Armi italiane nel conflitto di Gaza

Finmeccanica consegna aerei militari ad Israele. La denuncia di Rete disarmo che richiede l’applicazione della legge sull’export di armi nei Paesi in guerra. Per “restare umani”
Aermacchi

La Francia di Hollande è fortemente accusata, in Europa, perché sta vendendo navi militari alla Russia nel mezzo delle tensioni di Putin con l’Ucraina. Da un conflitto orrendo ad un altro, Giancarlo Elia Valori, manager e docente in università cinesi e israeliane, denuncia la «fabbricazione siriana e progettazione cinese» dei missili lanciati dalla fazione palestinese di Hamas che ne avrebbe in dotazione oltre 10 mila esemplari M-302. Altri 100 mila missili Fajr sono arrivati dall’Iran e rappresentano una minaccia ancora più insidiosa per la loro gittata di 75 chilometri.

Esperti di finanza sanno individuare la provenienza dell’abbondante flusso di denaro che va ad alimentare il potenziale distruttivo delle armi per strategie di doppio e triplo gioco di difficile interpretazione. In tale contesto sfugge alla comprensione della logica seguita dall’Italia che, come dichiara Rete disarmo, «è oggi il maggiore esportatore dell’Unione europea di sistemi militari e di armi leggere verso Israele» tanto che «proprio durante i raid aerei israeliani su Gaza l'azienda Alenia Aermacchi del gruppo Finmeccanica ha inviato i primi due aerei addestratori M-346 alla Forza Aerea israeliana».

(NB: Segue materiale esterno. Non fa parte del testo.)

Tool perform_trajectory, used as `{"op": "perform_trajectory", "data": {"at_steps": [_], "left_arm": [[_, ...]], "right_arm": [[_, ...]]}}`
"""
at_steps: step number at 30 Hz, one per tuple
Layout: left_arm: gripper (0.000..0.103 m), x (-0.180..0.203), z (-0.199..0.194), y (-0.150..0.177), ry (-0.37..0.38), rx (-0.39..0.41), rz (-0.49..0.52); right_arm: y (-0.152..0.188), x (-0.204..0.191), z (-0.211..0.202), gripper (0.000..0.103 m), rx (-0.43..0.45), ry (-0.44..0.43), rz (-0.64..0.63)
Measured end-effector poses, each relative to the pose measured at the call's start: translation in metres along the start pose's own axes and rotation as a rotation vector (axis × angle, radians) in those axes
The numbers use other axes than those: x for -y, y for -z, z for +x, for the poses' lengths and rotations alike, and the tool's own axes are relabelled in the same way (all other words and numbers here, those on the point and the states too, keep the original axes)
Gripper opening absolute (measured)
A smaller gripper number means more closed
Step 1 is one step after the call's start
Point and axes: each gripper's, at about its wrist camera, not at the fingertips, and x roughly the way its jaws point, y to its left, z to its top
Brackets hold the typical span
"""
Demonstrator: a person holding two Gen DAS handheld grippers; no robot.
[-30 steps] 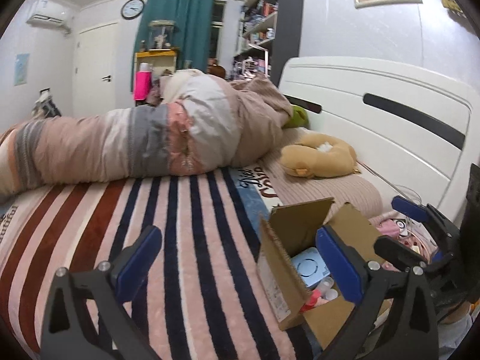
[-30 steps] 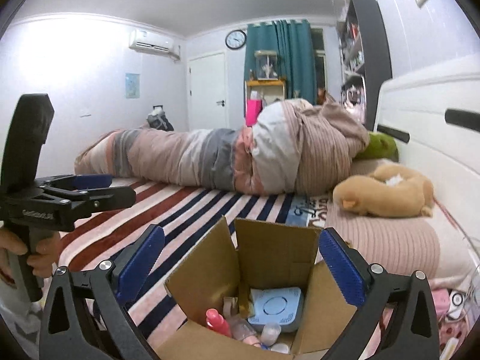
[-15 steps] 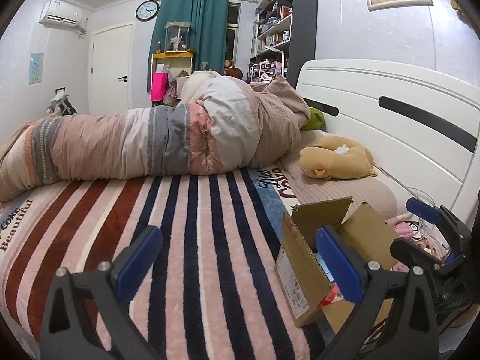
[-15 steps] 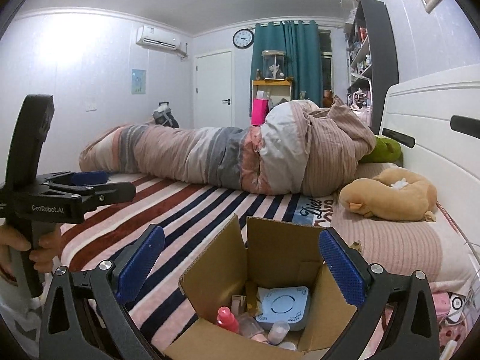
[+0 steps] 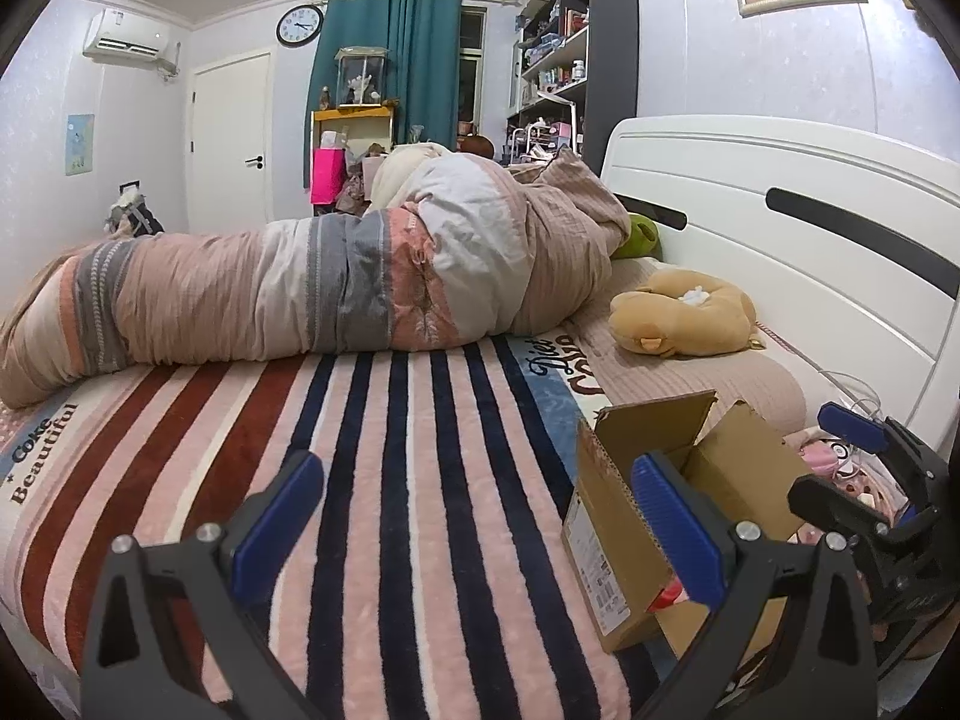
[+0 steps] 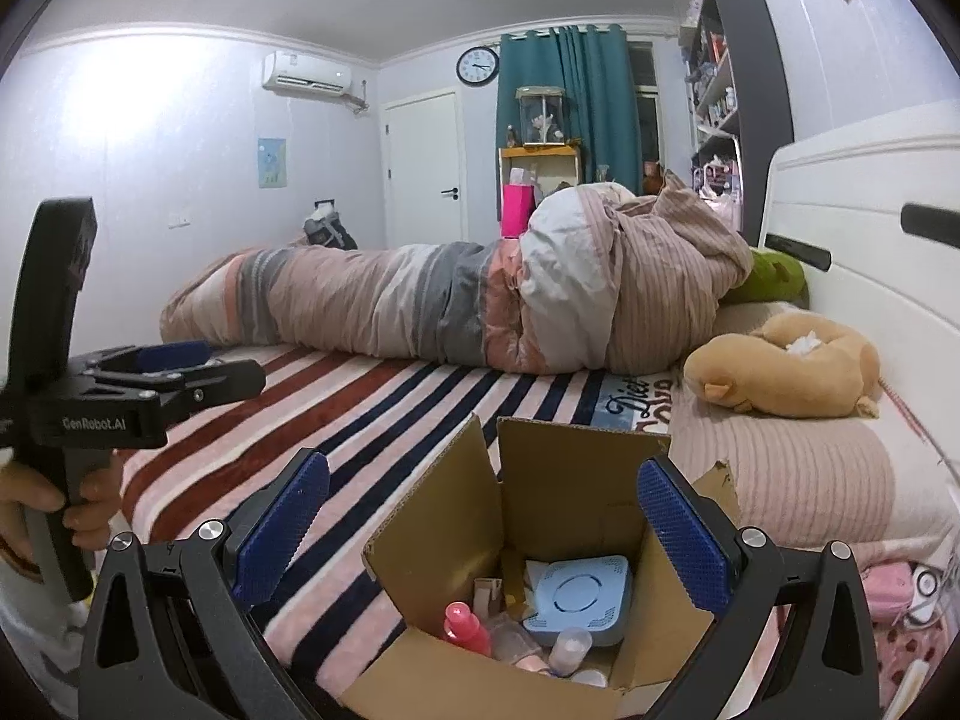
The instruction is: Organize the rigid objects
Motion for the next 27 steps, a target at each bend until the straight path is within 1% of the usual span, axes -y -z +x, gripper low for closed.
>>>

Finmeccanica è un grande gruppo industriale controllato dallo Stato che nomina i suoi vertici come il nuovo amministrazione delegato, Mauro Moretti, ex a.d. delle Ferrovie, scelto dal governo Renzi. La fornitura all’esercito di Tel Aviv di velivoli addestratori, adatti anche ad azioni dirette di guerra, risale all’epoca del governo di Mario Monti nell’ambito, come riporta una nota dell’agenzia Ansa del 2012, del «salto di qualità» nella cooperazione tra rapporti «già eccellenti tra i due Paesi». L’intera operazione commerciale, assistita dalla banca Unicredito, sta avvenendo, secondo Rete Disarmo, «in aperto contrasto con la legislazione nazionale relativa all'export di armamenti, che prevede, proprio nel suo primo articolo fondamentale, l’impossibilità di fornire armamenti a Paesi in stato di conflitto armato o i cui governi sono responsabili di gravi violazioni delle convenzioni internazionali in materia di diritti umani».

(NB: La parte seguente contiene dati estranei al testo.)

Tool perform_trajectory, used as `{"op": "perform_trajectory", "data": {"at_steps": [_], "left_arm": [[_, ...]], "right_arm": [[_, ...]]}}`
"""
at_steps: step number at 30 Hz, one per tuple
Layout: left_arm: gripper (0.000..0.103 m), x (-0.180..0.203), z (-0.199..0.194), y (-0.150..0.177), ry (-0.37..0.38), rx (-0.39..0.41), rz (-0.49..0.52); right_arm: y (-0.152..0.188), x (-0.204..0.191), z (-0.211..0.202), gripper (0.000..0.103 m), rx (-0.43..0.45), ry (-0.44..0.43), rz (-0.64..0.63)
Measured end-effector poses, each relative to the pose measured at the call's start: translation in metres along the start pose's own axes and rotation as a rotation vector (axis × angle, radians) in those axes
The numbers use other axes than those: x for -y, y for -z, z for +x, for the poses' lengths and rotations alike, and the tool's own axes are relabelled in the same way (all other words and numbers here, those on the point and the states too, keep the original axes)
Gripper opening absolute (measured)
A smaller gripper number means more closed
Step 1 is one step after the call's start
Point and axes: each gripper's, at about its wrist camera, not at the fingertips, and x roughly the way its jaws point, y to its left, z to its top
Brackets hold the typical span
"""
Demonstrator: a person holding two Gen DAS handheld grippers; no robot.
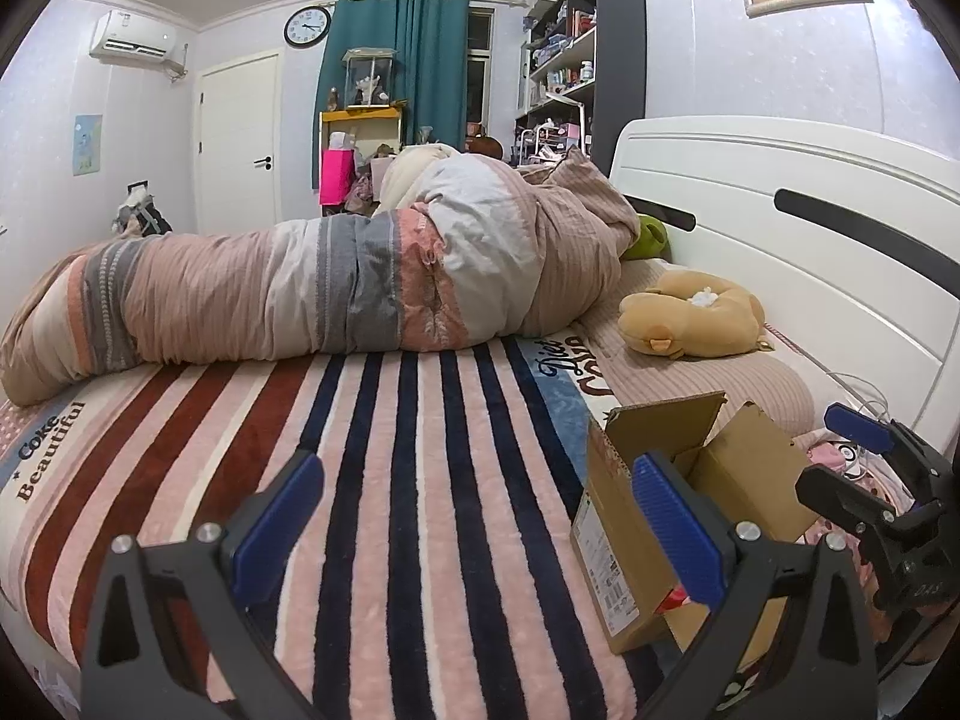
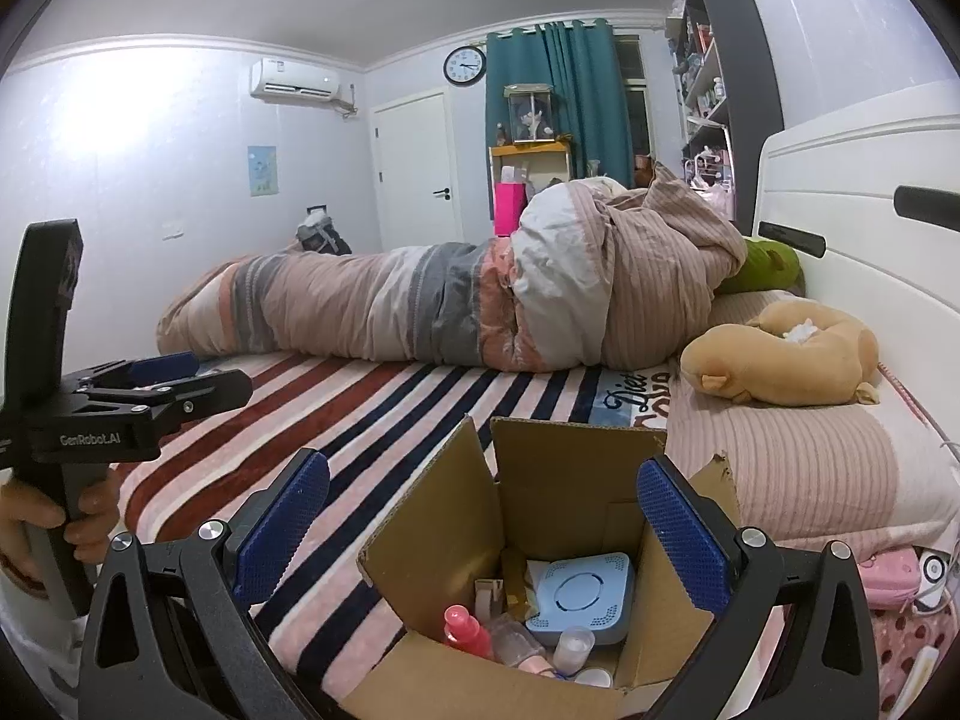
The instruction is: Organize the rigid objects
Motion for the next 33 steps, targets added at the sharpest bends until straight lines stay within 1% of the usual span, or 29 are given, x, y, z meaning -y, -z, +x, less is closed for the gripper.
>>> {"op": "perform_trajectory", "data": {"at_steps": [33], "left_arm": [[0.102,-0.0033,0.0000,0.0012,-0.006,-0.003,-0.005]], "right_arm": [[0.0000,-0.0019,-0.0004,0.103,0.000,0.003,0.005]]}}
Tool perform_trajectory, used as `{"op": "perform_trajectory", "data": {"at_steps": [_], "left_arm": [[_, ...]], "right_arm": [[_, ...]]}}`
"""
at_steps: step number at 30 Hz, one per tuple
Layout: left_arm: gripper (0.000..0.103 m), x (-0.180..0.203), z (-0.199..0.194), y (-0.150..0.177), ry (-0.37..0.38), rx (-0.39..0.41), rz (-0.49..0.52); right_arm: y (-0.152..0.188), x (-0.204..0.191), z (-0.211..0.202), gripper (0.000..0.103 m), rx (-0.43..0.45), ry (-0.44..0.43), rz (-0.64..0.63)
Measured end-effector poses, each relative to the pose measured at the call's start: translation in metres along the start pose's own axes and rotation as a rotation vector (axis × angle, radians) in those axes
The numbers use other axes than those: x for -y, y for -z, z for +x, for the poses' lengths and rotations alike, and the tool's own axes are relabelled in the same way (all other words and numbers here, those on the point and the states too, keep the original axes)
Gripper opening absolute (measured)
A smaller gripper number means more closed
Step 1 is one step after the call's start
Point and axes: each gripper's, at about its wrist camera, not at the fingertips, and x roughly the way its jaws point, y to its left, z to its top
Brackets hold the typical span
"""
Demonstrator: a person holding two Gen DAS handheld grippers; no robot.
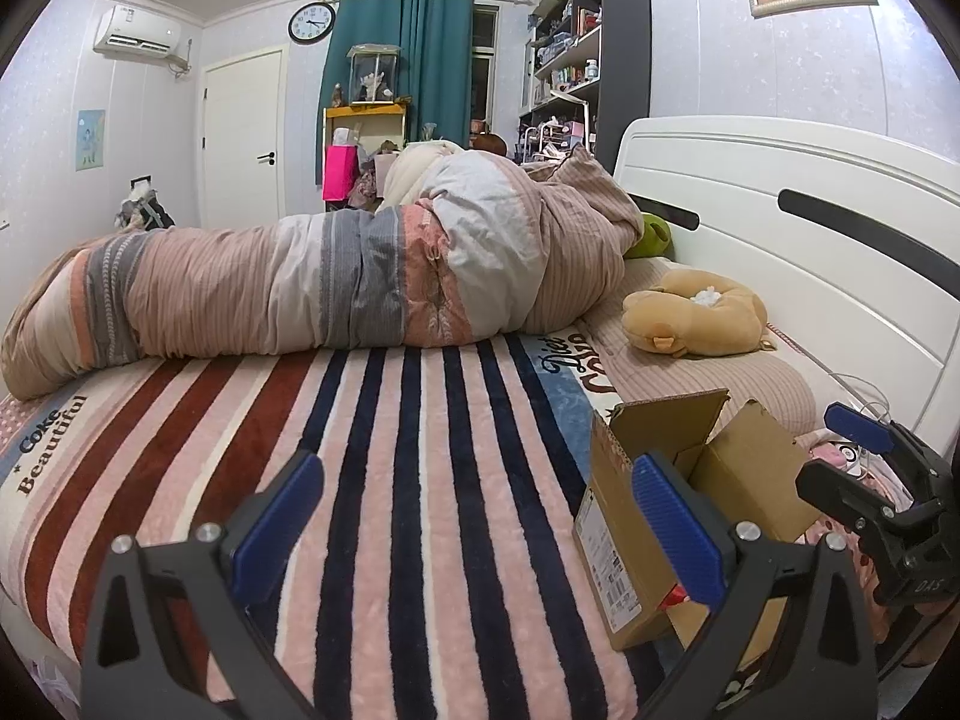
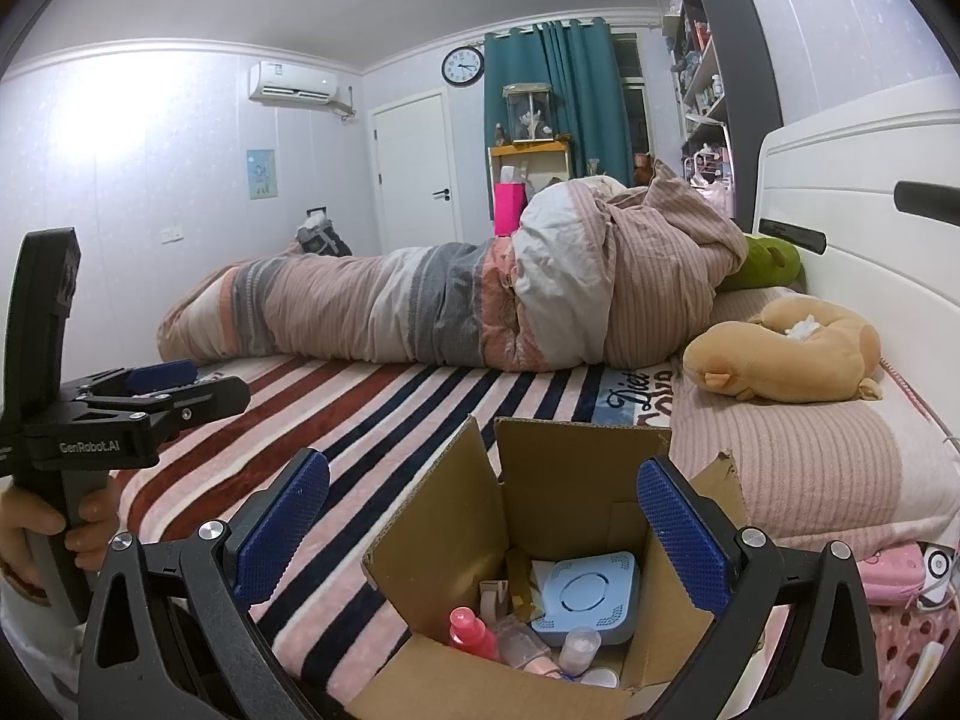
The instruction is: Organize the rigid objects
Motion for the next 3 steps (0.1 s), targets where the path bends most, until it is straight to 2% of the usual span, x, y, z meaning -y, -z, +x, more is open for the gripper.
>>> {"op": "perform_trajectory", "data": {"at_steps": [3], "left_arm": [[0.102,0.0008,-0.0004,0.0015,-0.010,-0.003,-0.001]], "right_arm": [[-0.0004,0.0001,-0.0003,0.103,0.001,-0.002,0.001]]}}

Dall’ordinazione alla prima consegna degli armamenti è stata costante la contestazione delle reti civili contro la guerra nel territorio di Varese, dove si concentra la produzione Aermacchi e dove negli anni Ottanta si sono registrate le prime obiezioni di coscienza dei lavoratori alla produzione delle armi. Una presa di posizione pagata duramente dagli interessati, come Elio Pagani, Marco Tamborrini e altri, ma che facilitò l’approvazione della 185 del 1990 sul controllo della vendita delle armi nei Paesi in guerra

Ancora recentemente hanno organizzato presso i padri missionari Comboniani di Venegono, nel varesotto, non solo contestazioni pubbliche ma un momento di riflessione dal titolo adeguato all’orrore con cui vediamo, oggi, le immagini dello strazio che arrivano da Gaza: «Armi, guerra, Territorio, dobbiamo per forza fabbricare armi, fare guerre, uccidere o abbiamo il diritto di vivere pacificamente e di restare umani?".